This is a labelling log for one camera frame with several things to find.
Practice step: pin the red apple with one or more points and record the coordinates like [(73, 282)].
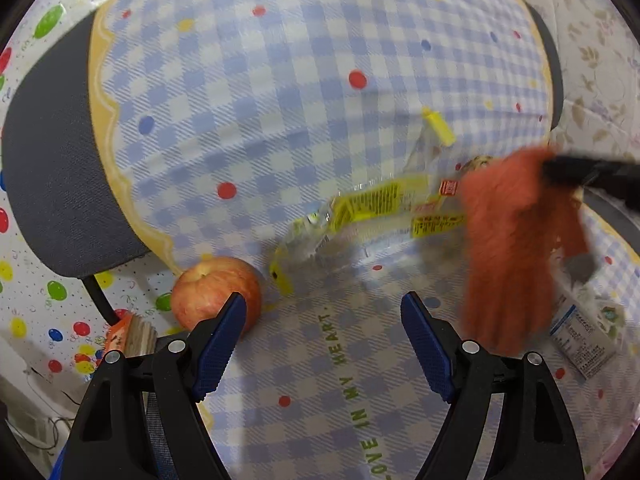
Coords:
[(210, 285)]

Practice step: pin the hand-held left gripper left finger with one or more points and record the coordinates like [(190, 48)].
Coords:
[(220, 350)]

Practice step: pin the orange book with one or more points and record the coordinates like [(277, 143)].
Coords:
[(117, 335)]

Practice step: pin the floral print plastic sheet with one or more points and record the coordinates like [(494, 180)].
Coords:
[(600, 85)]

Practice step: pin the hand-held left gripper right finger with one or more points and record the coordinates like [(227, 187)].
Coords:
[(430, 350)]

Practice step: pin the grey office chair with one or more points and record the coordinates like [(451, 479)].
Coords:
[(50, 160)]

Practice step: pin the balloon print plastic sheet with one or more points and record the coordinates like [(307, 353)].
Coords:
[(40, 305)]

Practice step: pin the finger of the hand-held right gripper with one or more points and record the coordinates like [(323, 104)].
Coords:
[(600, 175)]

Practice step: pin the clear wrapper with yellow print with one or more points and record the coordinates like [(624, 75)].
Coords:
[(365, 205)]

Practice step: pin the blue checkered printed cloth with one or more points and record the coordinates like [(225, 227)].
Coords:
[(275, 85)]

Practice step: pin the white milk carton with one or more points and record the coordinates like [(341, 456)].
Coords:
[(585, 340)]

^^^^

Required work:
After dropping every picture, transcribe each entry exactly.

Result of this task:
This is a labelling log for one camera frame with several things to find.
Practice step: pin the red apple with one or more points and record the coordinates like [(73, 282)].
Coords:
[(210, 285)]

Practice step: pin the hand-held left gripper left finger with one or more points and record the coordinates like [(190, 48)].
Coords:
[(220, 350)]

Practice step: pin the orange book with one or more points and record the coordinates like [(277, 143)].
Coords:
[(117, 335)]

Practice step: pin the floral print plastic sheet with one or more points and record the coordinates like [(494, 180)].
Coords:
[(600, 85)]

Practice step: pin the hand-held left gripper right finger with one or more points and record the coordinates like [(227, 187)].
Coords:
[(430, 350)]

Practice step: pin the grey office chair with one or more points and record the coordinates like [(451, 479)].
Coords:
[(50, 160)]

Practice step: pin the balloon print plastic sheet with one or more points and record the coordinates like [(307, 353)].
Coords:
[(40, 305)]

Practice step: pin the finger of the hand-held right gripper with one or more points and record the coordinates like [(323, 104)].
Coords:
[(600, 175)]

Practice step: pin the clear wrapper with yellow print with one or more points and record the coordinates like [(624, 75)].
Coords:
[(365, 205)]

Practice step: pin the blue checkered printed cloth with one or more points and record the coordinates like [(225, 227)].
Coords:
[(275, 85)]

Practice step: pin the white milk carton with one or more points and record the coordinates like [(341, 456)].
Coords:
[(585, 340)]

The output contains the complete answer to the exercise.